> _Task instructions_: Only the lines from the one containing "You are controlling" to the end of the data are wanted; print them exactly as they appear.

== Information shown ==

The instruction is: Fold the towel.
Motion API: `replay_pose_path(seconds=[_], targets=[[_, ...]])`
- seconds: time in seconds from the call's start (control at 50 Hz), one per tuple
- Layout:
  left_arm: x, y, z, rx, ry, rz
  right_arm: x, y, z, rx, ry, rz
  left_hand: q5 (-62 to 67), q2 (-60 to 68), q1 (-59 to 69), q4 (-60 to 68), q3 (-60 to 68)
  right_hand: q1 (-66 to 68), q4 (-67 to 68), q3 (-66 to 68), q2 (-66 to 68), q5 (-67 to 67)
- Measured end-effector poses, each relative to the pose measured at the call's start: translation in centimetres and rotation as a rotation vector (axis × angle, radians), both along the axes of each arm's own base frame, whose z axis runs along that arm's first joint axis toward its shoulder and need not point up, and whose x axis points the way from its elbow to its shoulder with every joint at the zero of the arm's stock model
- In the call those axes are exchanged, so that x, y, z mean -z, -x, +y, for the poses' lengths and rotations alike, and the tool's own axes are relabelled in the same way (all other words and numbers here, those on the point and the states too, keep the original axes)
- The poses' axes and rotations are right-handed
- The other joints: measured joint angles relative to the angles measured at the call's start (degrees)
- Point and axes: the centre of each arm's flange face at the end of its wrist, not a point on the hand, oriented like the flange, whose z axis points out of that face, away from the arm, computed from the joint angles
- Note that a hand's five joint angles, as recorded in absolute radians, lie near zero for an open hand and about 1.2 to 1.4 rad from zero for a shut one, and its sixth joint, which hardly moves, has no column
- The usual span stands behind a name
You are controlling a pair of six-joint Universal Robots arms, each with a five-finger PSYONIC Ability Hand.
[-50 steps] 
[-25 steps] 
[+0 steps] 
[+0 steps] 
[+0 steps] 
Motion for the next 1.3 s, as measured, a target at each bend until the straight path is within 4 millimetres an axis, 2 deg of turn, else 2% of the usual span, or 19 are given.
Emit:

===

> _Answer to this problem_:
You are controlling a pair of six-joint Universal Robots arms, each with a five-finger PSYONIC Ability Hand.
[-50 steps] 
[-25 steps] 
[+0 steps] 
[+0 steps] 
[+0 steps] 
Motion for the next 1.3 s, as measured, a target at each bend until the straight path is within 4 millimetres an axis, 2 deg of turn, else 2% of the usual span, or 19 are given.
Emit:

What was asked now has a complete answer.